The story of Jane’s conversion to mosaics goes back 25 years to when she was living and working in the United Kingdom.
“I was working in another medium in London when I saw the work of Emma Biggs from the Mosaic Workshop,” she says. “It caught my eye and inspired me to know more.”
She took some tuition and in her own words, has not looked back. She came to New Zealand in 2002 to work full-time in the medium and found that Wellington’s old villas and bungalows lent themselves to being captured by artists.
“My subjects come from all over Wellington but in particular Te Aro, Thorndon, Berhampore and Mt Victoria. The houses are as authentic as I can make them but the settings are my own.
“I have also worked with trees and foliage before mosaics and I love to combine the two together.
“To date I have completed over 200 cityscapes of Wellington. Some panels are large and some small, but all are worked from photographs.
“I have always been interested in buildings and architecture. Before moving to New Zealand I was doing mosaics of English houses and historic buildings – so it was natural for me to look at houses here.

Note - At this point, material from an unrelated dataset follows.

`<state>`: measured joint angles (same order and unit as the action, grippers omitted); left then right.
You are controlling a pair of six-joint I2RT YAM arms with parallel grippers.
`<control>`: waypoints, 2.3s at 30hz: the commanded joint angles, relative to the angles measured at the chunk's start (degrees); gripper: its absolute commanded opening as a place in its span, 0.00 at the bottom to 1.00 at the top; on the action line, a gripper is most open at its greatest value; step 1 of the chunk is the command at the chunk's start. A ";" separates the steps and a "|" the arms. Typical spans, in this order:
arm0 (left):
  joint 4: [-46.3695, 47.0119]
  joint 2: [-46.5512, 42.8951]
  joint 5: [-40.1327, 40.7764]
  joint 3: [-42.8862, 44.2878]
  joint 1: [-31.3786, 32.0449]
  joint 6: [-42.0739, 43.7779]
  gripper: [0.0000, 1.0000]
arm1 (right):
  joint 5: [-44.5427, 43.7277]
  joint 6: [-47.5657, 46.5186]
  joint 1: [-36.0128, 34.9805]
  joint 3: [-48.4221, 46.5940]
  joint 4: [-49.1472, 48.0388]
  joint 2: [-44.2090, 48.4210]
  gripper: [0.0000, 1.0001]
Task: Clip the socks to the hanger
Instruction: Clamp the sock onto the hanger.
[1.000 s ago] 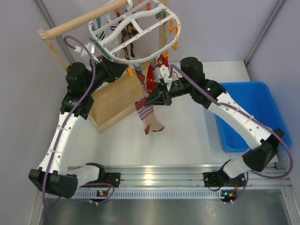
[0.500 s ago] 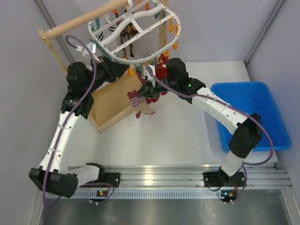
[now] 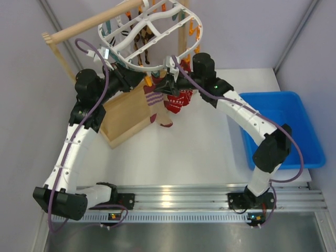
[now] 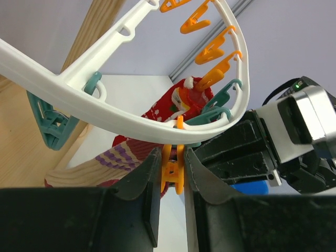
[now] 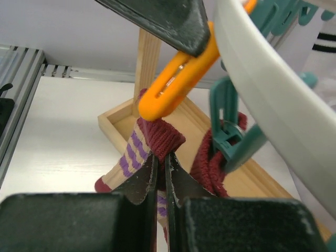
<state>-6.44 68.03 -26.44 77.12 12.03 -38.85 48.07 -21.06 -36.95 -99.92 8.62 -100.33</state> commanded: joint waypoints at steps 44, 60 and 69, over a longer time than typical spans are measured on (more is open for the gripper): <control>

“In some small way, I am preserving the history of Wellington which may disappear in future years.”
Jane Santos’s work has evolved over the past 22 years during which she has developed a two-layer system as a way of helping perspective.
“I believe my style is unique as are the tiles that I use, which have to be imported from Europe, in the main. Glass I usually buy from Australia the United States as well as from New Zealand.”
Jane has exhibited in Wellington, Auckland, Australia and England and sold her work from selected galleries. She says she considers herself fortunate that her work has pleased, and been collected by, so many buyers from around the world.